F(a)iled under: You keep using that keyword. I don't think it means what you think it means.

Maciejasjmj

@wft said:

SQL standard actually demands all non-aggregate columns be mentioned in the GROUP BY clause.

TRWTF is doing this and not having a proper WHATEVER() (or even CRASHONAMBIGUITY()) aggregate. Using MAX() just looks horrible and makes no sense.

wft

They'd better use window functions... Is there anything like that in the SQL server land?

Maciejasjmj

You mean things like OVER() PARTITION BY? It's there, but it's not standard SQL, and judging by my codebases not that many people know either about them or how to use them properly.

Vault_Dweller

@RandomStranger said:

SELECT DISTINCT

This is a perfect example of people fixing the error message and not the underlying problem (and I see it a lot).
Dev: "My query returns duplicate rows. Let's use distinct to get rid of them"
Dev's conscious: "But if your query returns duplicate rows, doesn't that mean that there is a more fundamental flaw with your query (wrong join condition, etc.)?"
Dev: "What was that? Oh, just the wind blowing. Here is your report, Mr. Manager!"

Jaloopa

@RandomStranger said:

SELECT DISTINCT

@Groaner said:

group by

You haven't until you've seen both of these in a single query. Usually with some actual aggregates but not always

Jaloopa

I've just looked through the 65kLOC SQL file which contains every view, stored proc, etc. that this application uses. In 233 matches for GROUP BY, 110 are in a SELECT DISTINCT, 88 in a plain SELECT, the rest in commented out code and actual comments.
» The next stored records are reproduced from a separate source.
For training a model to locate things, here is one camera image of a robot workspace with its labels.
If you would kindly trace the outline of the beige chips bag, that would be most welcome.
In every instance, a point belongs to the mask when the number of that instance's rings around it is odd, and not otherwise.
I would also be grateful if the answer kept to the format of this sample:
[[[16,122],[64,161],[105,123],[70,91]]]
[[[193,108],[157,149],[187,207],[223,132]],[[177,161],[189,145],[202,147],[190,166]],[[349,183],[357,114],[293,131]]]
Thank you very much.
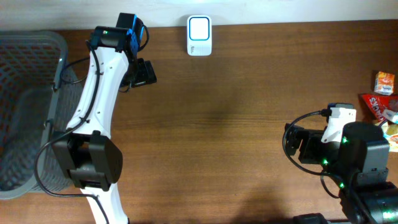
[[[398,128],[397,128],[397,124],[393,123],[393,124],[388,124],[388,123],[384,123],[381,126],[383,133],[384,133],[384,137],[387,139],[387,141],[389,142],[390,145],[390,152],[397,152],[398,147],[397,147],[397,136],[398,136]]]

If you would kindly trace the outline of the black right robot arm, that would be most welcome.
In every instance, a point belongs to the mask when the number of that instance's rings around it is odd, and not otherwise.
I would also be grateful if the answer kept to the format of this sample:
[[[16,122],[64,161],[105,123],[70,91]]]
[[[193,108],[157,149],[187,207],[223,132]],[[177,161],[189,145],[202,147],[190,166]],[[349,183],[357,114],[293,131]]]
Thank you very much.
[[[381,127],[356,120],[352,104],[330,103],[287,123],[282,148],[294,166],[337,185],[348,223],[397,223],[390,145]]]

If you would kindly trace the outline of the red Hacks snack bag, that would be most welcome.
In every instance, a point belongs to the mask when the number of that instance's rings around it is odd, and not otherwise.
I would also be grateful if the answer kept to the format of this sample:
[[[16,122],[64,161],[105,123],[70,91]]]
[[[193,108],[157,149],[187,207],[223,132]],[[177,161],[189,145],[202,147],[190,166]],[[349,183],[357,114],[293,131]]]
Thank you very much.
[[[397,112],[397,95],[362,94],[360,97],[379,121],[385,118],[383,116],[384,110]]]

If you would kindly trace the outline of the orange tissue pack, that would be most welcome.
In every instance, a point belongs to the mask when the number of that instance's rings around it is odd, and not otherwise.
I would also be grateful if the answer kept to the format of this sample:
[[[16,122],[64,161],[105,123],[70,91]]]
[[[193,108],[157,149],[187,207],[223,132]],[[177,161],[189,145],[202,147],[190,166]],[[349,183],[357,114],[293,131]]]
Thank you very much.
[[[394,92],[395,75],[386,72],[377,72],[375,76],[374,92],[382,95],[391,95]]]

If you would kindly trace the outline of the teal tissue pack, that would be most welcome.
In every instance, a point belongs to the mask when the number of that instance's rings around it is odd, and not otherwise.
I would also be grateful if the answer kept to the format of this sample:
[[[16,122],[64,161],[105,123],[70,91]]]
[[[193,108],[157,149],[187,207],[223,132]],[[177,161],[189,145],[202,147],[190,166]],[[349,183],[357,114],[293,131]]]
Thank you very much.
[[[391,111],[389,109],[385,109],[382,112],[382,115],[383,115],[383,117],[385,117],[390,122],[395,123],[395,124],[398,123],[398,112]]]

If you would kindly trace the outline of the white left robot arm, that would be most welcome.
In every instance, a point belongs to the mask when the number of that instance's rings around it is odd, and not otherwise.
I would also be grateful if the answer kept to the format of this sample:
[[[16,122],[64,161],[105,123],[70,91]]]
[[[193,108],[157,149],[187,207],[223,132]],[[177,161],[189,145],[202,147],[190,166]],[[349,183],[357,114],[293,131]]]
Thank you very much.
[[[97,27],[86,46],[90,67],[78,106],[51,147],[64,176],[88,199],[96,223],[129,223],[118,190],[121,150],[111,140],[118,93],[157,81],[152,65],[137,53],[149,41],[146,26]]]

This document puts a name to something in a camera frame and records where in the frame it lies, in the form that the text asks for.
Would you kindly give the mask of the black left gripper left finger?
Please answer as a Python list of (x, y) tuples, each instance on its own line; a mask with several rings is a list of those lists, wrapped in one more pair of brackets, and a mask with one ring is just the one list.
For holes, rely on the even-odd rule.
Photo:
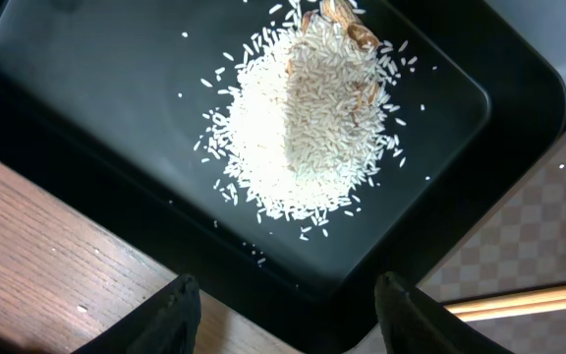
[(200, 319), (198, 283), (180, 274), (74, 354), (193, 354)]

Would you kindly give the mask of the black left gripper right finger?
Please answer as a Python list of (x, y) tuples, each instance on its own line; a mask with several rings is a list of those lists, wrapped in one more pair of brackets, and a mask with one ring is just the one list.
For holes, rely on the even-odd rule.
[(377, 278), (374, 305), (389, 354), (511, 354), (392, 271)]

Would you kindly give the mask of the wooden chopstick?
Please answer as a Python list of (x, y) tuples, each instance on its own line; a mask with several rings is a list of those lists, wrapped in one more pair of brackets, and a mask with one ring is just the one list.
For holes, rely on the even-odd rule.
[(566, 299), (456, 314), (463, 322), (485, 321), (566, 310)]
[(465, 314), (526, 306), (534, 308), (536, 305), (549, 303), (565, 304), (566, 309), (566, 285), (460, 302), (447, 305), (446, 309), (453, 314)]

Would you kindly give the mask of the dark brown serving tray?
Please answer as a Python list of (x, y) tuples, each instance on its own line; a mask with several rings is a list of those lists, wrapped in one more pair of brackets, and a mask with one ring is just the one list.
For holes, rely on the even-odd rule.
[[(422, 292), (451, 302), (566, 283), (566, 132), (526, 178), (419, 284)], [(515, 353), (566, 353), (566, 310), (469, 326)]]

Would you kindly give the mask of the white rice pile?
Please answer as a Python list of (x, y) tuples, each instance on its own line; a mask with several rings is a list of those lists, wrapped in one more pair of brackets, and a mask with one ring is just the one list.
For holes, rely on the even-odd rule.
[(380, 39), (354, 1), (292, 1), (270, 9), (207, 86), (226, 100), (203, 114), (193, 145), (220, 171), (223, 202), (257, 221), (294, 225), (307, 242), (337, 214), (361, 212), (360, 191), (404, 181), (407, 125), (391, 92), (416, 58)]

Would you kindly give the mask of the black tray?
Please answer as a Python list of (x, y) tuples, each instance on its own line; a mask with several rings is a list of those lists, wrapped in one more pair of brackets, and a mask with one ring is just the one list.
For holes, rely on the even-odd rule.
[(208, 153), (235, 67), (286, 1), (0, 1), (0, 159), (298, 350), (376, 324), (561, 131), (557, 72), (482, 1), (364, 1), (401, 78), (386, 153), (323, 229), (227, 200)]

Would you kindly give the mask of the clear plastic bin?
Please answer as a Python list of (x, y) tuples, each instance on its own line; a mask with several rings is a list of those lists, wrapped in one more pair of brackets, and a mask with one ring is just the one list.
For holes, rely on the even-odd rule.
[(486, 0), (559, 73), (566, 88), (566, 0)]

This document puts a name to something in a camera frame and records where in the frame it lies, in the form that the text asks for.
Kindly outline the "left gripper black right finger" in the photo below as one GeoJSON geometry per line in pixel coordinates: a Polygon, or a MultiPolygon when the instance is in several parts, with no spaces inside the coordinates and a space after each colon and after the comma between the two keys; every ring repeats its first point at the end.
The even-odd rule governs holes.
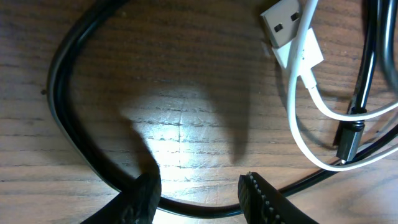
{"type": "Polygon", "coordinates": [[[256,172],[239,176],[238,199],[248,224],[317,224],[256,172]]]}

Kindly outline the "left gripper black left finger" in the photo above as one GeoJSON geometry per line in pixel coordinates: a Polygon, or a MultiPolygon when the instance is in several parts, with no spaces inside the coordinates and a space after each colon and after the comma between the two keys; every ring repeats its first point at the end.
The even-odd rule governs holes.
{"type": "Polygon", "coordinates": [[[151,224],[160,196],[160,176],[142,174],[131,189],[118,194],[81,224],[151,224]]]}

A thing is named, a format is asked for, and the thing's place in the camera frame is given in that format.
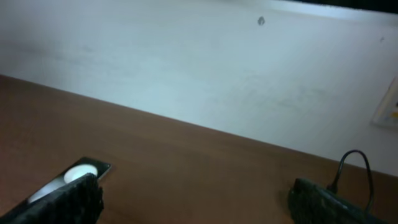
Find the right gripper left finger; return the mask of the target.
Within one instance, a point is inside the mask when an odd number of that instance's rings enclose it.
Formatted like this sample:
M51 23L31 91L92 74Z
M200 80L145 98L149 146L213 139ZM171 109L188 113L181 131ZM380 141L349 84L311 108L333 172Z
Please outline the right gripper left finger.
M85 174L34 202L21 202L1 224L96 224L103 209L103 189Z

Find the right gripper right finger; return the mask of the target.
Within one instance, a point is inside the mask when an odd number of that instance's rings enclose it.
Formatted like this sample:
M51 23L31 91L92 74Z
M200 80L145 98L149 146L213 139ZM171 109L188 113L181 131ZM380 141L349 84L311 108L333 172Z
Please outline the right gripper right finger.
M386 224L306 179L296 179L288 193L295 224Z

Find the black Samsung Galaxy smartphone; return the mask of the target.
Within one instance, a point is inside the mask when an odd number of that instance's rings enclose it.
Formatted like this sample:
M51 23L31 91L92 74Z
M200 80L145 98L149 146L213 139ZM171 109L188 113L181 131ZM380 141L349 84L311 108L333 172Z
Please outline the black Samsung Galaxy smartphone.
M62 171L58 176L45 184L41 189L33 193L27 199L27 202L32 203L88 173L93 174L98 180L100 180L109 172L111 168L112 165L110 163L99 161L90 157L81 157L71 166Z
Some of the comments are along the lines of --Removed pointless grouping. Every single one of these is still a SELECT DISTINCT. Some of the SELECT DISTINCTs are in UNIONs, so there are three levels of removing duplicates

Vault_Dweller

@Jaloopa said:

three levels of removing duplicates

And if it is anything like some of our clients' queries, there will still be duplicates due to some field values being different

Jaloopa

I haven't seen any dupes survive the distinct, unionised groups, but I can tell you that there will be more levels of grouping and distincting because these views love to call each other, in a hierarchy that reaches 15 levels of nested views at some points.

loopback0

@Jaloopa said:

so there are three levels of removing duplicates

SO DAWG I HEARD YOU LIKE REMOVING DUPLICATES SO I REMOVED DUPLICATES FROM YOUR DISTINCT VALUES SO YOU CAN REMOVE DUPLICATES WHILE YOU DISTINCT VALUES.